## Task objective:
Copy nothing but the lines below running from the line containing "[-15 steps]" through the line containing "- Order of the", both end lines included.

======== Records provided

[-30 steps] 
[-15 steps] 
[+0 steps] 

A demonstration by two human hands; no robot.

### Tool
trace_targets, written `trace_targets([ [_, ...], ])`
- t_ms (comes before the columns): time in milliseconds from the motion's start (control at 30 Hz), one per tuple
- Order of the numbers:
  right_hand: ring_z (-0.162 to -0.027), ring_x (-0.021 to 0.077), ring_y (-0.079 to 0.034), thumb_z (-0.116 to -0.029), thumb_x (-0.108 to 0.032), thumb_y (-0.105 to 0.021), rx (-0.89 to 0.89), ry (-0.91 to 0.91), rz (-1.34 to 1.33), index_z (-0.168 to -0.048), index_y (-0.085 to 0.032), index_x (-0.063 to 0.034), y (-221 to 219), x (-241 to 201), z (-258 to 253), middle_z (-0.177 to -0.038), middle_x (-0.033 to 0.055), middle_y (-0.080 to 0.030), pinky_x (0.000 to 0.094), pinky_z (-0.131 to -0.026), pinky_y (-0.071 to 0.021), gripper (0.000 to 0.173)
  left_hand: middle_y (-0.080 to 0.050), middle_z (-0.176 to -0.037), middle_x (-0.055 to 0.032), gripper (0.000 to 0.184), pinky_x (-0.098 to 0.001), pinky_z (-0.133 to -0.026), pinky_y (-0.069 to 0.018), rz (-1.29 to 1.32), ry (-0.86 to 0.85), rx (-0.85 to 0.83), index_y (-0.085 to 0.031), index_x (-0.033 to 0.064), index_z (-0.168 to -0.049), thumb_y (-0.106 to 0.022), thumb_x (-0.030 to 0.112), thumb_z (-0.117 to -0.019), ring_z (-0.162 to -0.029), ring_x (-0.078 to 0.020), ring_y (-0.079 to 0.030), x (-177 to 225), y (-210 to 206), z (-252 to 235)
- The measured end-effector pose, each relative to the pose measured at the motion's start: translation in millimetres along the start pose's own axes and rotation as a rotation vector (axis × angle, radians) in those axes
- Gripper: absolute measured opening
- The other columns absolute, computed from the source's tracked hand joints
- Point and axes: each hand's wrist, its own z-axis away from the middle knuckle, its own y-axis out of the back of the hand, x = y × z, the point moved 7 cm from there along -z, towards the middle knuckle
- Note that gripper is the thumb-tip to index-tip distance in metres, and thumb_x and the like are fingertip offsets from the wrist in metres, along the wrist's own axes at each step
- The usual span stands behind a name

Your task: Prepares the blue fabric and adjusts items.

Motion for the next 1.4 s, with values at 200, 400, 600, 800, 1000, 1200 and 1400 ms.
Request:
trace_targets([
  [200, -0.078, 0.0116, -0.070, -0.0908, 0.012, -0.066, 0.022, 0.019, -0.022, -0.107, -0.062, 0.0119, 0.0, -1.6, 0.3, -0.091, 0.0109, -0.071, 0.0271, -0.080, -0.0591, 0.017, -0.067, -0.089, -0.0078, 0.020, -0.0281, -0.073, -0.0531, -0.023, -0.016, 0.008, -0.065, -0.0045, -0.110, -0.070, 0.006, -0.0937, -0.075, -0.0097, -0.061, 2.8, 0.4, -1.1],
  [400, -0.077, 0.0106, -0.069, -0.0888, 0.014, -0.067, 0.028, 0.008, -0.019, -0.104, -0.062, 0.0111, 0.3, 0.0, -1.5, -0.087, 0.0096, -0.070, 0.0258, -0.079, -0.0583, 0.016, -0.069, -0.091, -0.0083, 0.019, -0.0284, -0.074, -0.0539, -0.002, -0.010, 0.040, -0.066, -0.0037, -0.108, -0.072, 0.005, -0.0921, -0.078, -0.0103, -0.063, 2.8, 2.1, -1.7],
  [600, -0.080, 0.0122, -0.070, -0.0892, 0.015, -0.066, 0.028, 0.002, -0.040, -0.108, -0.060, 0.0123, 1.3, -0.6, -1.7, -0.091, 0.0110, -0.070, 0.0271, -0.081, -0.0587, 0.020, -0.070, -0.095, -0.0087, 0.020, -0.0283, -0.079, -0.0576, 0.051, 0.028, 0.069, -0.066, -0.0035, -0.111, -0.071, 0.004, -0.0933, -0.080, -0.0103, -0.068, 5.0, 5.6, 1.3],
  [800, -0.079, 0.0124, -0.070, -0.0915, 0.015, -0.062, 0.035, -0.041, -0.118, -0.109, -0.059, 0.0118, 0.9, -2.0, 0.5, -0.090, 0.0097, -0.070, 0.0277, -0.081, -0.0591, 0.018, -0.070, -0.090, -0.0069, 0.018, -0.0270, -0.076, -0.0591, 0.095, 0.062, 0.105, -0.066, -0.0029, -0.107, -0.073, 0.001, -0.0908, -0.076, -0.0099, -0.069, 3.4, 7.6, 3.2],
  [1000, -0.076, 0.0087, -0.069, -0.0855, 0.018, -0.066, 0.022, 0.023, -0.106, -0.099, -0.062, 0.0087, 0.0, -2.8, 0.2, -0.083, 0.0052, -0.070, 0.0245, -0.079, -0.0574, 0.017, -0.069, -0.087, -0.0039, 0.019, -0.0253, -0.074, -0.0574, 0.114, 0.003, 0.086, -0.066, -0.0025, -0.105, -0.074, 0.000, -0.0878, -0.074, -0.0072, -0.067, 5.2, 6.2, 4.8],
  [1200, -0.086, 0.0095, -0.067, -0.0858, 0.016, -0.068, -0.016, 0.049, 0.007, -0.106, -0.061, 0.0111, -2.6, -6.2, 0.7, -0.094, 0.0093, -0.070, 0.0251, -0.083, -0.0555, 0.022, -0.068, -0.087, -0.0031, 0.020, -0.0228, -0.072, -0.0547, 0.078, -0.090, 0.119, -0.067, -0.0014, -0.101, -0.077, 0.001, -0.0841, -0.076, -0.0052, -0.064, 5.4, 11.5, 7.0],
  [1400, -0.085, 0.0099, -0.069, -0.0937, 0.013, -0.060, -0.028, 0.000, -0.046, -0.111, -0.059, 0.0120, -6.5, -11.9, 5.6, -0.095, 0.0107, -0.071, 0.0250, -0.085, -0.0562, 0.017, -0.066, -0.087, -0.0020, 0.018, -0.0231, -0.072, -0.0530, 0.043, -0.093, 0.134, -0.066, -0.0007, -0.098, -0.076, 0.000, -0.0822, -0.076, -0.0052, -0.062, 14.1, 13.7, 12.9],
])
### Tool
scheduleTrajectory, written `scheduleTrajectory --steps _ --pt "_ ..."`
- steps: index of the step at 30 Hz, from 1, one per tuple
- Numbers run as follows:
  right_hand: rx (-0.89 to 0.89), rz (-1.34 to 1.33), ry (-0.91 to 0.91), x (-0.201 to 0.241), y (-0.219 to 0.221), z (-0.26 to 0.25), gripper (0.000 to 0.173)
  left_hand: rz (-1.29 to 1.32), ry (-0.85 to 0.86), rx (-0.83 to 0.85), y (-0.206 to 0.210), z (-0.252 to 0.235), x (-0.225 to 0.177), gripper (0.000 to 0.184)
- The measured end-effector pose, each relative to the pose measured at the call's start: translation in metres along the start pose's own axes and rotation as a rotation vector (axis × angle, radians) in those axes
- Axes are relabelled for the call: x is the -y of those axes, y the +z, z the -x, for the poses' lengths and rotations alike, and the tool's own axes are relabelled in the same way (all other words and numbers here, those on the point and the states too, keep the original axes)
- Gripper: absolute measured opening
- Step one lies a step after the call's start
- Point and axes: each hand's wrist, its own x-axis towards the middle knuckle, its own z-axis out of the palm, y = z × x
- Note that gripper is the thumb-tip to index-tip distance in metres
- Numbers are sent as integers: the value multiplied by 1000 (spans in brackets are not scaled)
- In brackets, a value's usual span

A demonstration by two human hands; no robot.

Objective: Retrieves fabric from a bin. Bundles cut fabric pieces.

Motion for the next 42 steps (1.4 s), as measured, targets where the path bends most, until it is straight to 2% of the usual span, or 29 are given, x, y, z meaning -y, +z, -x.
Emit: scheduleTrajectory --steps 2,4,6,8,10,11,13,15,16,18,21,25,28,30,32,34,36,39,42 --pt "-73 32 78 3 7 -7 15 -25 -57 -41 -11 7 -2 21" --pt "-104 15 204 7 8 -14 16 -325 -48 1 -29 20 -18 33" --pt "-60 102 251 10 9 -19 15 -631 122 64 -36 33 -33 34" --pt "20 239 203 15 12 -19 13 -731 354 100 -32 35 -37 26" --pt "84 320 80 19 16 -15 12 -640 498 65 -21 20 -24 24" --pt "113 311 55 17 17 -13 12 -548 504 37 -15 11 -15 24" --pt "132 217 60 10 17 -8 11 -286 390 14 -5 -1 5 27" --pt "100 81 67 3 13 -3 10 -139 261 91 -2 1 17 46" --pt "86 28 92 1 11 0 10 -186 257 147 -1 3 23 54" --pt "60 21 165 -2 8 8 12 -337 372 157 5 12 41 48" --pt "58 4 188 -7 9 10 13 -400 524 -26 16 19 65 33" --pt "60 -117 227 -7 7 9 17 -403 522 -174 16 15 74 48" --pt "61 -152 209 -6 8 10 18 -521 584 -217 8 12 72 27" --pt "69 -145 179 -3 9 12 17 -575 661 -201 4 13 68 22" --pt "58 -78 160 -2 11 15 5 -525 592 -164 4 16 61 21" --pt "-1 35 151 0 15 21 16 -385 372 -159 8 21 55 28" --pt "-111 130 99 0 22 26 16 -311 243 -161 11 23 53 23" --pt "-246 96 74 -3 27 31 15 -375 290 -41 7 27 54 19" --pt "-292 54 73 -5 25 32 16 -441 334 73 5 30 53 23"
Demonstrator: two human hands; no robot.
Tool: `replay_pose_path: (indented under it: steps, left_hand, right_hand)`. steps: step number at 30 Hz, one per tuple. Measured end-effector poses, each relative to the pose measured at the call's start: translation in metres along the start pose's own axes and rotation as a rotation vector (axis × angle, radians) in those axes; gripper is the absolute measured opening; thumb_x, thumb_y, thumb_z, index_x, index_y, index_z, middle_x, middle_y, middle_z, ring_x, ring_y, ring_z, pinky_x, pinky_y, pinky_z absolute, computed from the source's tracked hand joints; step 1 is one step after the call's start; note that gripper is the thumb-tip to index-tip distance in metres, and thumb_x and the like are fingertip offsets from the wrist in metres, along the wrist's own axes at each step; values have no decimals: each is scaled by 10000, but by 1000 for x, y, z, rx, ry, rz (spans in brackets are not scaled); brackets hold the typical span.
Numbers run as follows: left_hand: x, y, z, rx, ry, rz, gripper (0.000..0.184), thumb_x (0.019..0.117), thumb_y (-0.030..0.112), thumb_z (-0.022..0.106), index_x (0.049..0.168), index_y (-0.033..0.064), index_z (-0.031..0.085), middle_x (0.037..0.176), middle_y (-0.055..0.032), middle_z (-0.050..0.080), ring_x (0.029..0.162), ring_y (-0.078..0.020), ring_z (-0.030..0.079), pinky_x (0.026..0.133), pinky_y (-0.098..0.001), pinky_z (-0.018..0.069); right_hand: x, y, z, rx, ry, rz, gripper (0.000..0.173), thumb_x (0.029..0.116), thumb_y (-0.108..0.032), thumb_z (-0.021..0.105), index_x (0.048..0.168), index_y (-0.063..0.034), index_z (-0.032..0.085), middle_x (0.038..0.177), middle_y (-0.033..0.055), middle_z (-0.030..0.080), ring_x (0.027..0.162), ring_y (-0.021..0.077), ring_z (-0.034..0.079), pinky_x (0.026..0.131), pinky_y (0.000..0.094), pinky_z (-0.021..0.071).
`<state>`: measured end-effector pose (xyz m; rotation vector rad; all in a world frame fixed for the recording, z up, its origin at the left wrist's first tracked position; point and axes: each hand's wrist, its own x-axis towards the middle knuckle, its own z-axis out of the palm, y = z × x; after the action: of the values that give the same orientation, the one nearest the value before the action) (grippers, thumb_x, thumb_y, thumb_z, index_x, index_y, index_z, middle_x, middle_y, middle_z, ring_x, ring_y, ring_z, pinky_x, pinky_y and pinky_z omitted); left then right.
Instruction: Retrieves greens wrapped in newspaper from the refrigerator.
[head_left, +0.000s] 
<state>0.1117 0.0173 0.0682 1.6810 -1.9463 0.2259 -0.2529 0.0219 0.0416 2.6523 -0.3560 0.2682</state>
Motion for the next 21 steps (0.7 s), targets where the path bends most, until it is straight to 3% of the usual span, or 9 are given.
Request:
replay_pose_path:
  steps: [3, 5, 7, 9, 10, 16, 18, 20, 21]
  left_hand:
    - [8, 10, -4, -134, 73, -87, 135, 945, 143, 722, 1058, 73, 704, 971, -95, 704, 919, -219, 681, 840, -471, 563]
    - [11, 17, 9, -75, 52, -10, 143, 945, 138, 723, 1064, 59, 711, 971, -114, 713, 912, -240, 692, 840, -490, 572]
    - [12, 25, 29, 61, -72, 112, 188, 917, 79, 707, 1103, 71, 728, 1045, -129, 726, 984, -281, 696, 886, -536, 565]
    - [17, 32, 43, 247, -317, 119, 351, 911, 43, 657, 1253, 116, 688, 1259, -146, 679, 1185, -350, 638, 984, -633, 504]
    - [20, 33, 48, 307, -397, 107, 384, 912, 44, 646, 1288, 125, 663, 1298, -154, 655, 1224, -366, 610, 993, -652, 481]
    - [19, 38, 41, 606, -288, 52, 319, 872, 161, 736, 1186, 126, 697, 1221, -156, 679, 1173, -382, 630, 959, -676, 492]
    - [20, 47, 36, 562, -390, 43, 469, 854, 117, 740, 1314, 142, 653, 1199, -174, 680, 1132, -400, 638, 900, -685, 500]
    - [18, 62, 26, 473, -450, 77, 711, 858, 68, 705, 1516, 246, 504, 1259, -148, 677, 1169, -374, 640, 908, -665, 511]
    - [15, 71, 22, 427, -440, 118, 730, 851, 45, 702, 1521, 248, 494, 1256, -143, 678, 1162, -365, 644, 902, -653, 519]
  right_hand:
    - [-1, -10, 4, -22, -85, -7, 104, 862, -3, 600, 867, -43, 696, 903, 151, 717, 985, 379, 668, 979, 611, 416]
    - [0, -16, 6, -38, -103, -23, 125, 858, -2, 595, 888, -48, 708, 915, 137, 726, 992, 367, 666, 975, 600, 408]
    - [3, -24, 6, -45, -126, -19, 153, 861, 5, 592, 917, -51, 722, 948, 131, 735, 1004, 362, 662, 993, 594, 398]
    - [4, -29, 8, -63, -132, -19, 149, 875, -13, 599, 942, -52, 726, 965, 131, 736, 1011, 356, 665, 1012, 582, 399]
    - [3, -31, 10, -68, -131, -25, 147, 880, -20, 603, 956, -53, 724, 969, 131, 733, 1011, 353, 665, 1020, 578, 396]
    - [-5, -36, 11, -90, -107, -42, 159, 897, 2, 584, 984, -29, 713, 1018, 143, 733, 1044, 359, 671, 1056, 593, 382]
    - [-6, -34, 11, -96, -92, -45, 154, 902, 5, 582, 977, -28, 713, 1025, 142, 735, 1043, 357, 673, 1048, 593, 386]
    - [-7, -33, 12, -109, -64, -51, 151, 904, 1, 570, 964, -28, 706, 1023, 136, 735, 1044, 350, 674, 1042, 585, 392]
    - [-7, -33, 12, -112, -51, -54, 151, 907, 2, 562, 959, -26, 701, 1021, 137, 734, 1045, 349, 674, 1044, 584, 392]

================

## Answer to this task:
[-15 steps] 
[+0 steps] 

A demonstration by two human hands; no robot.

### Tool
trace_targets, written `trace_targets([ [_, ...], ])`
- t_ms (comes before the columns): time in milliseconds from the motion's start (control at 30 Hz), one per tuple
- Order of the numbers:

This finishes the exercise.